Main areas of intervention and recommendations of the Committee
- In the art Around the world, NFTs have revolutionized the way creators like artists, musicians and writers can create and market their work. On the one hand, this can encourage artists to develop new digital skills and spark the creation of new markets for these works.
But at the same time, the nature of NFTs and the way the digital marketplace currently operates (in particular, the safe harbor provisions which mean online intermediaries are not liable for illegal content they host unless to be informed) mean that it can be much easier for a creator of the work to be made available to the public without their permission. It is also difficult and time-consuming for creators to get infringing works removed, especially compared to the ease of creating an NFT. Together, this creates the conditions for increased risk of intellectual property infringement on a new scale, with limited avenues for recourse and relief.

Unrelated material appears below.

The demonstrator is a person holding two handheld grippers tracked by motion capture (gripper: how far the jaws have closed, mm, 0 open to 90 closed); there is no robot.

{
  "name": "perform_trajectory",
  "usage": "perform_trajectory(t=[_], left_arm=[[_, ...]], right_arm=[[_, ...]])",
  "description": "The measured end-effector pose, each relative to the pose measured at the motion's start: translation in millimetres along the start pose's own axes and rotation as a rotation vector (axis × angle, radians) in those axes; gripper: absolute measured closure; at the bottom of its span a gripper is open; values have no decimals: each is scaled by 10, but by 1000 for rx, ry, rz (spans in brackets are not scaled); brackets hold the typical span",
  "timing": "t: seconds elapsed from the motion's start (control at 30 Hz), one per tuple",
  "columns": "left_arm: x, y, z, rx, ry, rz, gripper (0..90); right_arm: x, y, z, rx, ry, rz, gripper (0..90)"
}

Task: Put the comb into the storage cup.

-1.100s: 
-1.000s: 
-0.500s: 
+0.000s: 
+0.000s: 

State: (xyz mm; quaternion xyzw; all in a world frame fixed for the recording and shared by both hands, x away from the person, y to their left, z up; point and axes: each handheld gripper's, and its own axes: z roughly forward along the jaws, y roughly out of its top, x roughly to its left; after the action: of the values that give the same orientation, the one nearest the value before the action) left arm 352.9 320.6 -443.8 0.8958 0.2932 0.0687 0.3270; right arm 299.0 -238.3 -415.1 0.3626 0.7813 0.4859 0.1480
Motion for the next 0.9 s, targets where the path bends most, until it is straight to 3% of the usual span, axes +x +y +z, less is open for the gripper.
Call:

The report also mentions smart contracts – self-executing computer programs linked to crypto-assets that automatically carry out the terms of an agreement. Although this technology could help creators manage the rights to their works (and, above all, secure revenue from sales), the Committee considered that “Smart contracts, as computer programs rather than legal agreements, are not legally enforceable and, from a practical perspective, are limited by the limits of what can be coded and executed by a machine…“. This is an important topic in its own right, with broad practical and legal implications. If you want to learn more about smart contracts, check out some of our thoughts. here.
- Regarding sportsthe report cites examples like NBA Top Shot’s Collectible Moments, limited-edition NFTs of music videos depicting NBA highlights, as well as similar products such as utility tokens that give fans access to certain membership privileges and benefits beyond owning an NFT. The Committee expressed concern that these types of digital products are being used to extract additional revenue from supporters and that the speculative nature of crypto-assets could result in a risk of financial harm to supporters and harm to the reputation of the clubs. He recommended that the next football regulations explicitly exclude the use of fan tokens.
- On advertisement of NFTs, the report indicates that their “tectechnical, volatile and largely unregulated nature» means that their advertising carries a significant risk of harm to consumers, even for legitimate products.
Where to go from here?
The report broadly concludes by recommending increased engagement between regulators and stakeholders to address the risks of intellectual property infringement and the potential for financial harm to sports fans and, more broadly, misleading advertising and/or fraudulent use of digital assets. We will monitor how policymakers continue to address these challenges and seek to strike the right balance between innovation and protecting individual ingenuity in the future. Content creators, advertisers and investors will need to keep a close eye on the direction of travel, as things can change quickly in this space, and divergence between jurisdictions. In the meantime, you can take a look and some other recent thoughts on NFTs here here.